Work item -
Leave out every picture and set down, exactly, the lines below from the one holding "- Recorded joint" up to and including the one holding "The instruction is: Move".

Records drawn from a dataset
────────

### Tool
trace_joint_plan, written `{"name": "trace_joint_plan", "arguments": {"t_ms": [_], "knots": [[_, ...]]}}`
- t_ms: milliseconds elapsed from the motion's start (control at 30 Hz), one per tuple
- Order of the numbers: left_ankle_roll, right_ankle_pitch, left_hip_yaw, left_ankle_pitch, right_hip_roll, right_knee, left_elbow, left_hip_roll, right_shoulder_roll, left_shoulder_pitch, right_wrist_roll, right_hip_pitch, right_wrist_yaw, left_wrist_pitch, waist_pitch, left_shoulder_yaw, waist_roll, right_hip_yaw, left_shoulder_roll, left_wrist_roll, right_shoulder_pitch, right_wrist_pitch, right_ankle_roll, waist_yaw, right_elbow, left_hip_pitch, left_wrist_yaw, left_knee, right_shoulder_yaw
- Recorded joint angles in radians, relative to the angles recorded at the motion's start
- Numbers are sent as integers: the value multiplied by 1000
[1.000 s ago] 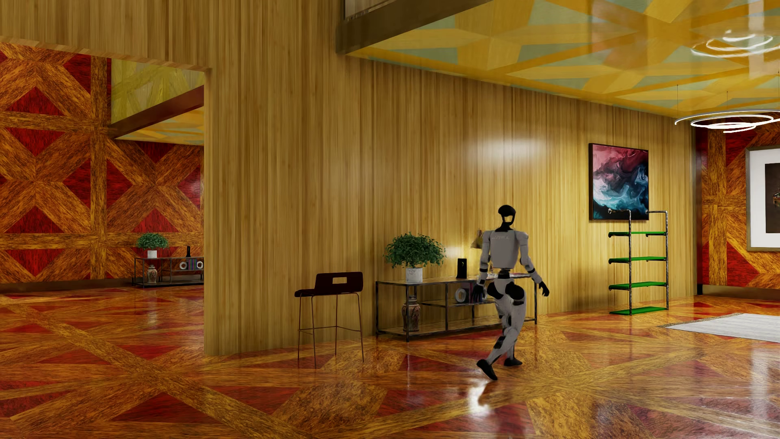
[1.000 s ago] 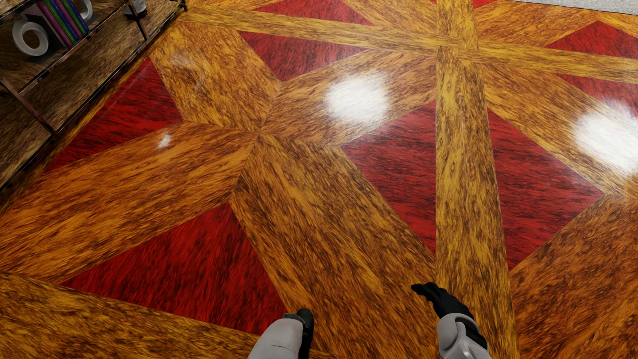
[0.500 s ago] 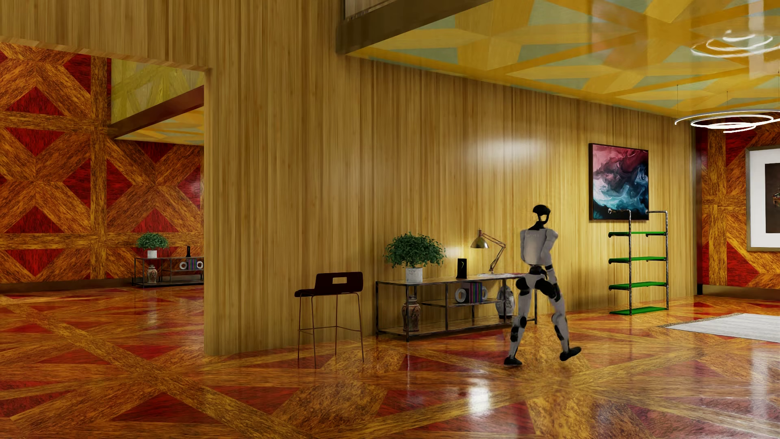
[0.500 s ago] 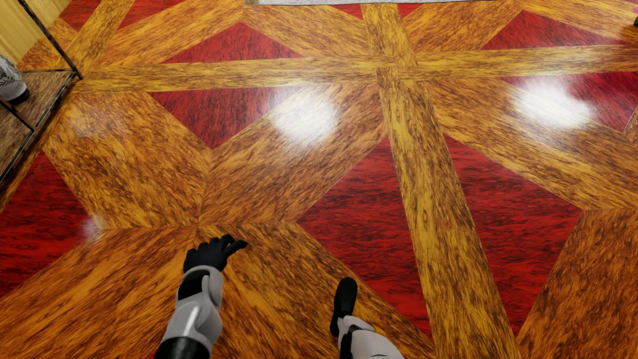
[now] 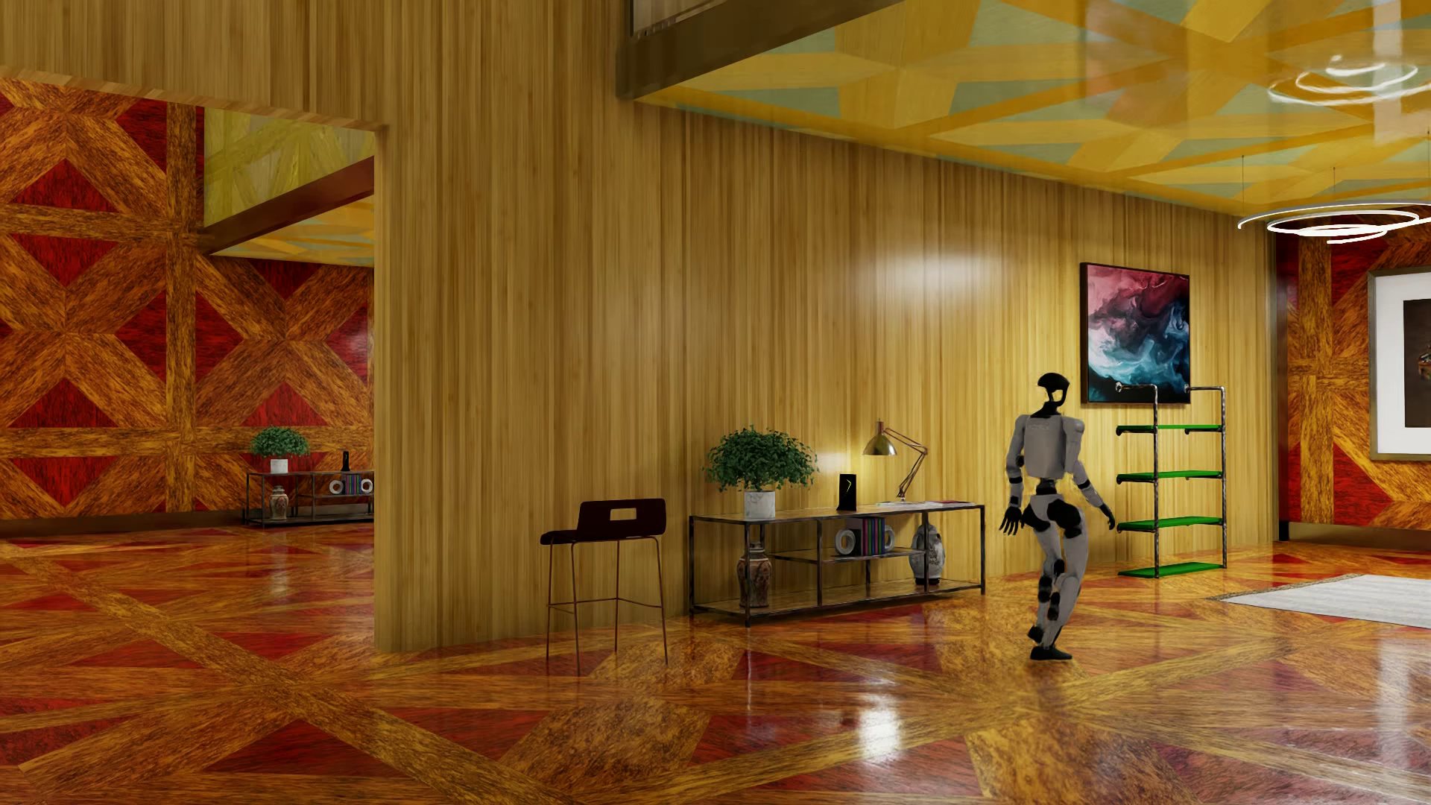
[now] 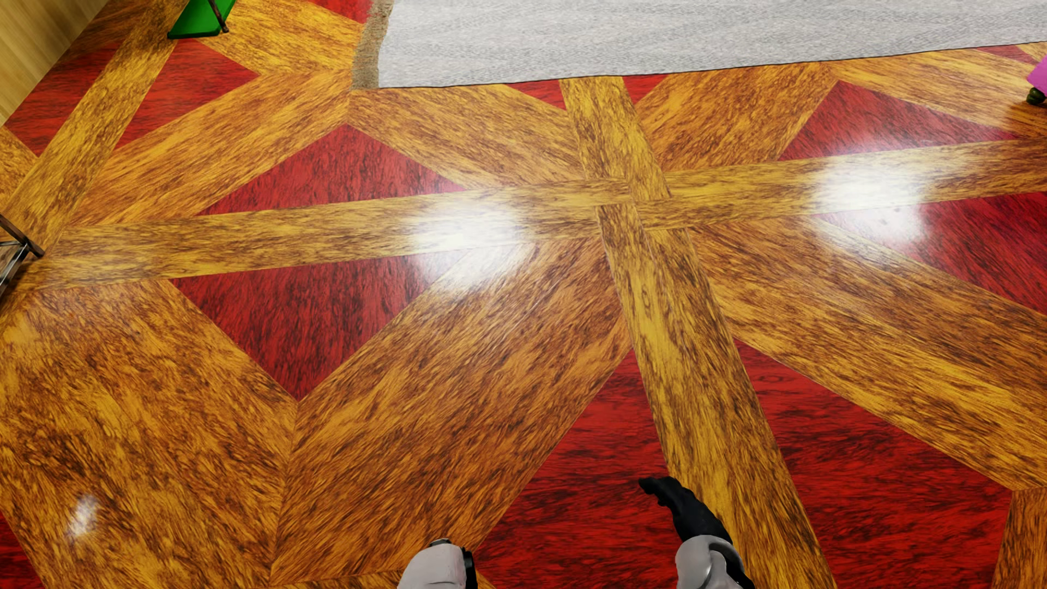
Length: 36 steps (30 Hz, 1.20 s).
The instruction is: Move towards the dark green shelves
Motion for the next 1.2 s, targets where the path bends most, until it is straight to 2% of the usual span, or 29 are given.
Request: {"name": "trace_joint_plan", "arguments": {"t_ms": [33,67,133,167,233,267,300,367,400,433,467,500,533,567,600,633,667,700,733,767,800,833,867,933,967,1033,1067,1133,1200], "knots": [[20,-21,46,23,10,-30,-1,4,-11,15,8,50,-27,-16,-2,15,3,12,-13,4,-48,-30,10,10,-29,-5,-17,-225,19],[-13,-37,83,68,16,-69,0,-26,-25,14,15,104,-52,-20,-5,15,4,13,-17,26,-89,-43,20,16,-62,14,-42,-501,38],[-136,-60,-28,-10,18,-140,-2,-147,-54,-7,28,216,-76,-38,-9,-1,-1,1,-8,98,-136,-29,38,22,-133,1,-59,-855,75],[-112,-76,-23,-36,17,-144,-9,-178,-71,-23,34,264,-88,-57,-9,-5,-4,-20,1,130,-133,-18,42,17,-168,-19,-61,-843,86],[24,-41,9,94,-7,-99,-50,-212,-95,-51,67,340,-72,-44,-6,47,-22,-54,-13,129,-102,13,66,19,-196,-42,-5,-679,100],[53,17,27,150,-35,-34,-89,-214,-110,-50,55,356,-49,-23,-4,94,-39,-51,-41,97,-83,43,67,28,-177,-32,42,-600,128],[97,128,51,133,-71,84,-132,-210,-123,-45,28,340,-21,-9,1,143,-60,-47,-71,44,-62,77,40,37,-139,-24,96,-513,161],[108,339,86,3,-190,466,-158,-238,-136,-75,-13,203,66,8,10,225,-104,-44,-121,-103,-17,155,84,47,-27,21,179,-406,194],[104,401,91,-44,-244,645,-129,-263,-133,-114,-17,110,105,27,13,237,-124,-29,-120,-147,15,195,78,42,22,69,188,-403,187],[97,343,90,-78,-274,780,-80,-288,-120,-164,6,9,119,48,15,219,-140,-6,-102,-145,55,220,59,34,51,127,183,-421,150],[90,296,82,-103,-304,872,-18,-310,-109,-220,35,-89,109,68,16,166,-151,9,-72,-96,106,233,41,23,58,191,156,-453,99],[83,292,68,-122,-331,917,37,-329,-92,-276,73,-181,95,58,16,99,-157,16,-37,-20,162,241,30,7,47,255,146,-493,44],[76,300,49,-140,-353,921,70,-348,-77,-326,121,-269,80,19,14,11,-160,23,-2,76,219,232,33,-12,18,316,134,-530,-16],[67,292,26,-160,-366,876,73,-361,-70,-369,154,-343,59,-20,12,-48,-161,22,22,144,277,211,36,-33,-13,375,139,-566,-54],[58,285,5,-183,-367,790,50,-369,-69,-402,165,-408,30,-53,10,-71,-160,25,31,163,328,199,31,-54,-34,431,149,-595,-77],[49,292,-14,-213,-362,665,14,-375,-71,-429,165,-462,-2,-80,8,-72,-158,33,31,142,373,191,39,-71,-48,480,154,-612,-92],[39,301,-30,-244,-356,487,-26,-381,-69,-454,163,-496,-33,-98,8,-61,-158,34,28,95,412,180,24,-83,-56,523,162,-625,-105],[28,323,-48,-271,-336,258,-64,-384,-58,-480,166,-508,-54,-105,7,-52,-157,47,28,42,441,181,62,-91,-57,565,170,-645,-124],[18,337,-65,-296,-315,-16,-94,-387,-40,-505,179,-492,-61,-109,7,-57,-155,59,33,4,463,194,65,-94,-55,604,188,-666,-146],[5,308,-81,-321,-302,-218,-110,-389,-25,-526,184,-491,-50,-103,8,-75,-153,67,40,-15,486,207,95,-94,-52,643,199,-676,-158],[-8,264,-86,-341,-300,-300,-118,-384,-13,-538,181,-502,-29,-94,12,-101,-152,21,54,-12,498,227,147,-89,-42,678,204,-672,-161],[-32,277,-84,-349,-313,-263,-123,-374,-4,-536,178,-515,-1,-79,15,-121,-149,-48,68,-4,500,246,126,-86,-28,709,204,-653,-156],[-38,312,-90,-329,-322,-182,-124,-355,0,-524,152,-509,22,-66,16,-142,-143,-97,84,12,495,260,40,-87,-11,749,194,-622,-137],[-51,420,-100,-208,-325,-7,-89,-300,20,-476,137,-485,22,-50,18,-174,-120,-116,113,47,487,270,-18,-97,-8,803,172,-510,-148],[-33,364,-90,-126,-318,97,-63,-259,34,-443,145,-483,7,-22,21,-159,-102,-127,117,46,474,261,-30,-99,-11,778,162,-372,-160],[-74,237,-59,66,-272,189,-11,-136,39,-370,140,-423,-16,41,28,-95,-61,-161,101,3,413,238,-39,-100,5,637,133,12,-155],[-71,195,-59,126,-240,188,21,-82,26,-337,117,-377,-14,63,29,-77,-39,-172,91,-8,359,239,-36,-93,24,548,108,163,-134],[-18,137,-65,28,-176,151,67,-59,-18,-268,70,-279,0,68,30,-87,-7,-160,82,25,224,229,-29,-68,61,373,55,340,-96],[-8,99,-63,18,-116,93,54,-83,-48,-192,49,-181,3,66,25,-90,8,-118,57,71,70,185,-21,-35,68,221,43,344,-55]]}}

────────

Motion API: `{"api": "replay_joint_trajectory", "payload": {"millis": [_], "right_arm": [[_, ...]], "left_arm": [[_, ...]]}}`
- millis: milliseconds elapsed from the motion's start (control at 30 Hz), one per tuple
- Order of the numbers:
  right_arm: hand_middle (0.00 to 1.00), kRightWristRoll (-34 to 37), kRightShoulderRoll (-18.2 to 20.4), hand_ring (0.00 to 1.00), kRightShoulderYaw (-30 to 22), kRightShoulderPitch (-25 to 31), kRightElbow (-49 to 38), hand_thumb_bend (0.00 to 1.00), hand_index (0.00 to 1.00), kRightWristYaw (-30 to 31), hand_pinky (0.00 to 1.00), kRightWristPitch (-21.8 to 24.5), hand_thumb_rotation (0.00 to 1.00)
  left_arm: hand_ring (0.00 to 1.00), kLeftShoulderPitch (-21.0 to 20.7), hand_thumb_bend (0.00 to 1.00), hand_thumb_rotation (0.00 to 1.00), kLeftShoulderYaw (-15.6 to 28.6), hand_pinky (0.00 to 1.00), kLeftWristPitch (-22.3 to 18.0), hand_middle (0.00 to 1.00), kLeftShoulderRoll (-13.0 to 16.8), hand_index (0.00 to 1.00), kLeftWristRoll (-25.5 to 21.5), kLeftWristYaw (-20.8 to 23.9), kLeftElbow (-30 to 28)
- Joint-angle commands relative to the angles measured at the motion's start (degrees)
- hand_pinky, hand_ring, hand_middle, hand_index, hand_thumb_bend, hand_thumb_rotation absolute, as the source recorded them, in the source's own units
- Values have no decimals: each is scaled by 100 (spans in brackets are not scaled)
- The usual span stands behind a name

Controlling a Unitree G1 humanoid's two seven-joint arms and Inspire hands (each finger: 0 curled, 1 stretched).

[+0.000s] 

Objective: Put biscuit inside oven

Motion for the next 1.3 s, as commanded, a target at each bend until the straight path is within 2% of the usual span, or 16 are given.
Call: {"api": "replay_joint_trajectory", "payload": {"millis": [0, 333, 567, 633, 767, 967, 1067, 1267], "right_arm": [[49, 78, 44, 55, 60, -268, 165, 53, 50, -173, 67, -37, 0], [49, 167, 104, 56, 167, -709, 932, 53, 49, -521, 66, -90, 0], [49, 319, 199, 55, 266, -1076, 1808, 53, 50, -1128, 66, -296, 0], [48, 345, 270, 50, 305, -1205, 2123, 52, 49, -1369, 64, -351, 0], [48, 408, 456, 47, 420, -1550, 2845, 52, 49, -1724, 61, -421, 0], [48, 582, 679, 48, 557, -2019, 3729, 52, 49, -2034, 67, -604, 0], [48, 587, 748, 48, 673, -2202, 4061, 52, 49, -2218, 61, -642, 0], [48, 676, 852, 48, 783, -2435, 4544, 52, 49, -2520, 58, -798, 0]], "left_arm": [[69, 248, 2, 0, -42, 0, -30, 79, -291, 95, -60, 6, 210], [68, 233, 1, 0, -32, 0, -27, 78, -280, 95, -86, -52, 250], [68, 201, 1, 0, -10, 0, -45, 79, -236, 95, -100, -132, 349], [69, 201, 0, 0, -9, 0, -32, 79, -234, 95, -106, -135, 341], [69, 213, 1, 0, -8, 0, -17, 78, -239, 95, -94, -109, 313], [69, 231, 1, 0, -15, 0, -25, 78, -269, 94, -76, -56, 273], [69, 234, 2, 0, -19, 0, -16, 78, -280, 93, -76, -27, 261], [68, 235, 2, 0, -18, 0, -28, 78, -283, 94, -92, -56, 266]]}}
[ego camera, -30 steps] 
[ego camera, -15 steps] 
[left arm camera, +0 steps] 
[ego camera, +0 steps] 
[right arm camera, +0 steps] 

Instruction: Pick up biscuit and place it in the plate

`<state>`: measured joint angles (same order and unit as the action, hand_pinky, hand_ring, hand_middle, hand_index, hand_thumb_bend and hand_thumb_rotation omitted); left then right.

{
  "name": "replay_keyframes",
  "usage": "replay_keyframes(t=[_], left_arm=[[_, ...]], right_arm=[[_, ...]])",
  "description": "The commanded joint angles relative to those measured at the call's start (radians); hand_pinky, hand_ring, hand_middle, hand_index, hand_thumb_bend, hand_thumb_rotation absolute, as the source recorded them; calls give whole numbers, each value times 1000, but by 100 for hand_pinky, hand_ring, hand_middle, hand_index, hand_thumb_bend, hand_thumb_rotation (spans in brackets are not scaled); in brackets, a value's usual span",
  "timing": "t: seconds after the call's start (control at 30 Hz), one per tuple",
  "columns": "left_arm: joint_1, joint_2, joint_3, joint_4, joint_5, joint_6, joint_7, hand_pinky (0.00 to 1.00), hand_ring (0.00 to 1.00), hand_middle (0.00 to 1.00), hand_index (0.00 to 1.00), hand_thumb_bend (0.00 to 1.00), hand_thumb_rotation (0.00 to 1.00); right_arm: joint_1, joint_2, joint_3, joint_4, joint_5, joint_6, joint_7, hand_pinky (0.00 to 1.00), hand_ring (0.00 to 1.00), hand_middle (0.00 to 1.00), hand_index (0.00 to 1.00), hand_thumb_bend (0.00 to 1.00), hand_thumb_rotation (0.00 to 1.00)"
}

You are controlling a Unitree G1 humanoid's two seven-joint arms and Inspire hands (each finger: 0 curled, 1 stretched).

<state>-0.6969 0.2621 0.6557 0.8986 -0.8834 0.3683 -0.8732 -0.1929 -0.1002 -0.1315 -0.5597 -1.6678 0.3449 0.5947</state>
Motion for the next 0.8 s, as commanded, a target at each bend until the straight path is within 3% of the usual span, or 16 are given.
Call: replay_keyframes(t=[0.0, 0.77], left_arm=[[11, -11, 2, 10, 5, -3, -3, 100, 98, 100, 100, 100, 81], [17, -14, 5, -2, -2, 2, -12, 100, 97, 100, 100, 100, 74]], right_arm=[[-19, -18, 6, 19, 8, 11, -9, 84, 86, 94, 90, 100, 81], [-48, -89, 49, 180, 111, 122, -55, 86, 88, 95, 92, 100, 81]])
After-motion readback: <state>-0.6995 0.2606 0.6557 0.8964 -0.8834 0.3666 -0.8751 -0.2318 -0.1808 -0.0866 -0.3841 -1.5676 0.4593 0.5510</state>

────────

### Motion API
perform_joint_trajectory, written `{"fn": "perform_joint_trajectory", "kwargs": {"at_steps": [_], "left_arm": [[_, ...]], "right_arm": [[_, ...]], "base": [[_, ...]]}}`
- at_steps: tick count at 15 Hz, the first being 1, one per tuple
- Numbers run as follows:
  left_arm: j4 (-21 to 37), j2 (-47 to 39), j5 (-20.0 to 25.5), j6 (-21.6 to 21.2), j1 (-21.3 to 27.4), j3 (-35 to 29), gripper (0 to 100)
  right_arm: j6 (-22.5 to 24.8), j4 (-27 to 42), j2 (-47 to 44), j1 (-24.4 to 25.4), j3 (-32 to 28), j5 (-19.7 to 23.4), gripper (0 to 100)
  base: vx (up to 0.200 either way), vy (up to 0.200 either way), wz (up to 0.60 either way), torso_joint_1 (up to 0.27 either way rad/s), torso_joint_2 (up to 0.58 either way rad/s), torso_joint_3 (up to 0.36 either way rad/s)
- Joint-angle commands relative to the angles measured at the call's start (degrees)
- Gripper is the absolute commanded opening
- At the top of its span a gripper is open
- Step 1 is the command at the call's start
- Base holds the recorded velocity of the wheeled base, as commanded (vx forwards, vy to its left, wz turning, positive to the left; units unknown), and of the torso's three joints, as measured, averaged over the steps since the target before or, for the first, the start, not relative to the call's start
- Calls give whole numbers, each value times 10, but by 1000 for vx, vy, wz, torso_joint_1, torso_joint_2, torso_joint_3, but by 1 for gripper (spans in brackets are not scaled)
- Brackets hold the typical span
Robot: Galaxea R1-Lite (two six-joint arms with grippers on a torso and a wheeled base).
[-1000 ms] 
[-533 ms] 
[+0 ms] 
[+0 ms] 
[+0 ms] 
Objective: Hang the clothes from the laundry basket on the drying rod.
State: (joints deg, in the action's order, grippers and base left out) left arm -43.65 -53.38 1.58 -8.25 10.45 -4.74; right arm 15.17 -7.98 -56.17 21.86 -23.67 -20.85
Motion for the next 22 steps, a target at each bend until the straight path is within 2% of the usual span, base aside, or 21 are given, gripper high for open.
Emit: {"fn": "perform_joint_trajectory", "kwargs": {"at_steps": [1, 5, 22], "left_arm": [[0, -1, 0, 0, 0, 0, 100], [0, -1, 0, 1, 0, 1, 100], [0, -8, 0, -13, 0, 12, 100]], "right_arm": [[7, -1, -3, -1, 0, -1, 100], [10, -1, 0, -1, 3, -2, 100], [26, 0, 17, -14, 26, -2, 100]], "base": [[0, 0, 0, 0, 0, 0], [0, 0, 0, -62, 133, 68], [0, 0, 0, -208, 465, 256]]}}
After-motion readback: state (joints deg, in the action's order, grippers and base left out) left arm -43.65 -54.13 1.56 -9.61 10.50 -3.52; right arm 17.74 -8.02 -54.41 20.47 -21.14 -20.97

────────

Task response -
- Recorded joint angles in radians, relative to the angles recorded at the motion's start
- Numbers are sent as integers: the value multiplied by 1000
[1.000 s ago] 
[1.000 s ago] 
[0.500 s ago] 
[0.500 s ago] 
[now] 
[now] 
Length: 36 steps (30 Hz, 1.20 s).
The instruction is: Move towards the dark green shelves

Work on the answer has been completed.